Our reference to the term "public node" is simply a node that accepts inbound connections. Public nodes are tracked by the official DNS seeders and also @chappjc's seeder. In order to become a public node, your node must be "aware" of it's public IP on the internet. If it's not aware, it will still be a node (with outbound connections only), but it has no way of telling other nodes where on the internet it's reachable.

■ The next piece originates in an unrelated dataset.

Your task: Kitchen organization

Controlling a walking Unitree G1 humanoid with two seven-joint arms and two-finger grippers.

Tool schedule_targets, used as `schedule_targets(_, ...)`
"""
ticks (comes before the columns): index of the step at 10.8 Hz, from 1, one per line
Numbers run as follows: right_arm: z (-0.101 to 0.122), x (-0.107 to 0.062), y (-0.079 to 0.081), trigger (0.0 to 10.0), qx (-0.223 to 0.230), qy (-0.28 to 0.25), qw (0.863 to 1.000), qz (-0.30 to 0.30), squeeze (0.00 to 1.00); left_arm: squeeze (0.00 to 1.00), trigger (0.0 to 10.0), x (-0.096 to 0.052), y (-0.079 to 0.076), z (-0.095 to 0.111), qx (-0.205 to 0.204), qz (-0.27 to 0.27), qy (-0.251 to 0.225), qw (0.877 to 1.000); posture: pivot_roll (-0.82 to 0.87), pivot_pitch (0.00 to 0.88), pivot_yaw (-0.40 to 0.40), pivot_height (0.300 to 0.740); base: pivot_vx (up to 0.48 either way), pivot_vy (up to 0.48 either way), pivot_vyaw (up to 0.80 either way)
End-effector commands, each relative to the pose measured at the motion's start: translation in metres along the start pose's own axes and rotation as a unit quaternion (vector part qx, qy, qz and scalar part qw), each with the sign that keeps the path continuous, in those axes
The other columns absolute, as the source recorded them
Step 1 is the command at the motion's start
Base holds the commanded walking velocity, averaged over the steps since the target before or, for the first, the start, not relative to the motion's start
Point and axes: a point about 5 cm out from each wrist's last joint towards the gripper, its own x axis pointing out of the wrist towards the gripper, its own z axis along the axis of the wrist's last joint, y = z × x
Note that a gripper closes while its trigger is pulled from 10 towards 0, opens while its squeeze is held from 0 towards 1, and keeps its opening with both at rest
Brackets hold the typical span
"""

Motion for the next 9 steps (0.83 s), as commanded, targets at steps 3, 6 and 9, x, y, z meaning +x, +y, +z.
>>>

Not with getpeerinfo, at least not for certain. getpeerinfo has 2 pieces of useful information regarding the type of node. If "inbound" is false, that means you connected to that node (outbound). But true doesn't preclude the possibility that you can't connect to them; it just means they connected to you. (And if you have incoming peers on your LAN, that doesn't guarantee your address is routable.) A syncnode on the internet is necessarily public, and outbound. From rpcserverhelp.go: Code: "getpeerinforesult-inbound": "Whether or not the peer is an inbound connection",
The page should be updated shortly with a FULL scan of the network shortly. I had to force it to pester the nodes for new peers as it only does it once a week by default. There are a handful of new nodes at the bottom of the list. It eats up bandwidth, but I'll make it more frequent given the rate at which people are adjusting their configurations.